• Problem details: Every line of the data should be written out exactly, with the pictures left out.

=== Collected data ===

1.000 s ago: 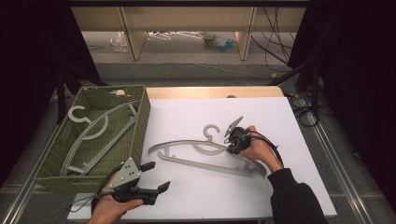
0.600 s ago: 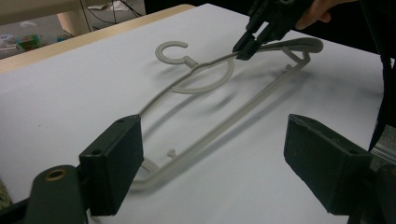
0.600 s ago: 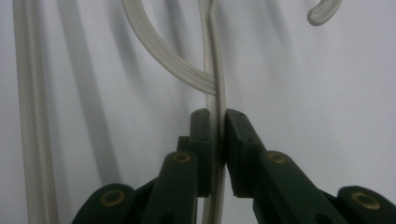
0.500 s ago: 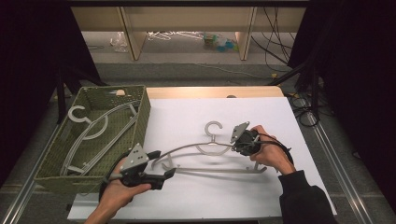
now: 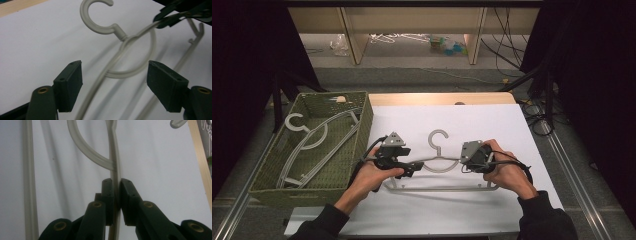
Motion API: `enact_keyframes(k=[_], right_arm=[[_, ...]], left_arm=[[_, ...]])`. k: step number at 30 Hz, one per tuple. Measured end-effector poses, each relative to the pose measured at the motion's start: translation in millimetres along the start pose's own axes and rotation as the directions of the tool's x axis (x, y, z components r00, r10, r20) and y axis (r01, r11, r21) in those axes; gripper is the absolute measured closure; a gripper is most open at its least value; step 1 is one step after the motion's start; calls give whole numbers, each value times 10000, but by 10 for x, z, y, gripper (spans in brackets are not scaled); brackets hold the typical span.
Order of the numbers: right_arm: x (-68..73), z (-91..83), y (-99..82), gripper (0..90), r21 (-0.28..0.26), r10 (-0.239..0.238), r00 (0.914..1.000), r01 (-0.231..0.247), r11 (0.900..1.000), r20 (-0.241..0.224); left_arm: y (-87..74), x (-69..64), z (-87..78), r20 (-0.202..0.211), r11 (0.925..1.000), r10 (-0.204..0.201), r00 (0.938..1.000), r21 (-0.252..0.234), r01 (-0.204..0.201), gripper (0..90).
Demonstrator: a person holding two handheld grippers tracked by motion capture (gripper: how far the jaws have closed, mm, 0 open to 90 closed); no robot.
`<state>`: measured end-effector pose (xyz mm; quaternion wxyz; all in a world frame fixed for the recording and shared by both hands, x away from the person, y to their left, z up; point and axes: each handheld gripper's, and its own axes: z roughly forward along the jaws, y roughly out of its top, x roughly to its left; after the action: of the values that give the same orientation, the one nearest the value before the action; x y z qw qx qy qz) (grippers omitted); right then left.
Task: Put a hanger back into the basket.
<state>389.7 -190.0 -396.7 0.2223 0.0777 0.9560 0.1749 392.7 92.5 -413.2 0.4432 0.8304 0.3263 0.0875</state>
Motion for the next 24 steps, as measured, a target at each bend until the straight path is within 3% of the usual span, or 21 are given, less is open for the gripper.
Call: enact_keyframes(k=[2, 5, 7, 15, 18, 20, 22, 24], right_arm=[[21, -29, 12, 822, -90, -96, 10000, 96, 9999, 15], [60, -69, 32, 821, -268, -98, 9999, 96, 9996, -55], [81, -80, 44, 821, -355, -122, 9999, 118, 9993, -115], [124, -122, 85, 820, -630, -306, 9993, 290, 9976, -236], [136, -133, 89, 820, -649, -243, 9994, 225, 9976, -265], [135, -138, 95, 819, -739, -359, 9990, 339, 9967, -253], [135, -136, 94, 819, -764, -343, 9991, 325, 9965, -229], [133, -140, 85, 816, -837, -359, 9990, 337, 9959, -255]], left_arm=[[12, 38, 72, 79, 9999, -145, 9999, 76, 145, 325], [20, 93, 137, 338, 9983, 55, 9994, 578, -75, 328], [16, 86, 164, 490, 9990, -34, 9988, 443, 12, 353], [5, 0, 305, 1311, 9933, 687, 9890, 837, -801, 456], [19, -25, 336, 1315, 9921, 845, 9877, 810, -957, 540], [38, -47, 341, 1548, 9907, 1016, 9827, 745, -1142, 613], [57, -77, 330, 1541, 9827, 1558, 9757, 757, -1689, 684], [74, -119, 283, 1510, 9803, 1661, 9745, 823, -1798, 707]])
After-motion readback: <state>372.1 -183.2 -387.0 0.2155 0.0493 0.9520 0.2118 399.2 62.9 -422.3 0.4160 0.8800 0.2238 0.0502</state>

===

• Exercise answer:
1.000 s ago: 
0.600 s ago: 
0.600 s ago: 
0.500 s ago: 
now: 
Motion API: `enact_keyframes(k=[_], right_arm=[[_, ...]], left_arm=[[_, ...]])`. k: step number at 30 Hz, one per tuple. Measured end-effector poses, each relative to the pose measured at the motion's start: translation in millimetres along the start pose's own axes and rotation as the directions of the tool's x axis (x, y, z components r00, r10, r20) and y axis (r01, r11, r21) in those axes; gripper is the absolute measured closure; a gripper is most open at its least value; step 1 is one step after the motion's start; calls give whole numbers, each value times 10000, but by 10 for x, z, y, gripper (spans in brackets are not scaled); brackets hold the typical span.
Order of the numbers: right_arm: x (-68..73), z (-91..83), y (-99..82), gripper (0..90), r21 (-0.28..0.26), r10 (-0.239..0.238), r00 (0.914..1.000), r01 (-0.231..0.247), r11 (0.900..1.000), r20 (-0.241..0.224); left_arm: y (-87..74), x (-69..64), z (-87..78), r20 (-0.202..0.211), r11 (0.925..1.000), r10 (-0.204..0.201), r00 (0.938..1.000), r21 (-0.252..0.234), r01 (-0.204..0.201), gripper (0..90).
Demonstrator: a person holding two handheld grippers tracked by motion capture (gripper: how far the jaws have closed, mm, 0 open to 90 closed); no robot.
`<state>`: measured end-effector pose (xyz mm; quaternion wxyz; all in a world frame fixed for the recording and shared by both hands, x away from the person, y to their left, z up; point and axes: each handheld gripper's, and its own axes: z roughly forward along the jaws, y roughly out of its top, x roughly to its left; after the action: of the values that give the same orientation, the one nearest the value before the action; x y z qw qx qy qz) (grippers omitted); right then left.
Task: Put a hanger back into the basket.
<state>389.7 -190.0 -396.7 0.2223 0.0777 0.9560 0.1749 392.7 92.5 -413.2 0.4432 0.8304 0.3263 0.0875</state>
Motion for the next 24 steps, as measured, a target at each bend until the straight path is within 3% of the usual span, or 21 are given, less is open for the gripper.
Call: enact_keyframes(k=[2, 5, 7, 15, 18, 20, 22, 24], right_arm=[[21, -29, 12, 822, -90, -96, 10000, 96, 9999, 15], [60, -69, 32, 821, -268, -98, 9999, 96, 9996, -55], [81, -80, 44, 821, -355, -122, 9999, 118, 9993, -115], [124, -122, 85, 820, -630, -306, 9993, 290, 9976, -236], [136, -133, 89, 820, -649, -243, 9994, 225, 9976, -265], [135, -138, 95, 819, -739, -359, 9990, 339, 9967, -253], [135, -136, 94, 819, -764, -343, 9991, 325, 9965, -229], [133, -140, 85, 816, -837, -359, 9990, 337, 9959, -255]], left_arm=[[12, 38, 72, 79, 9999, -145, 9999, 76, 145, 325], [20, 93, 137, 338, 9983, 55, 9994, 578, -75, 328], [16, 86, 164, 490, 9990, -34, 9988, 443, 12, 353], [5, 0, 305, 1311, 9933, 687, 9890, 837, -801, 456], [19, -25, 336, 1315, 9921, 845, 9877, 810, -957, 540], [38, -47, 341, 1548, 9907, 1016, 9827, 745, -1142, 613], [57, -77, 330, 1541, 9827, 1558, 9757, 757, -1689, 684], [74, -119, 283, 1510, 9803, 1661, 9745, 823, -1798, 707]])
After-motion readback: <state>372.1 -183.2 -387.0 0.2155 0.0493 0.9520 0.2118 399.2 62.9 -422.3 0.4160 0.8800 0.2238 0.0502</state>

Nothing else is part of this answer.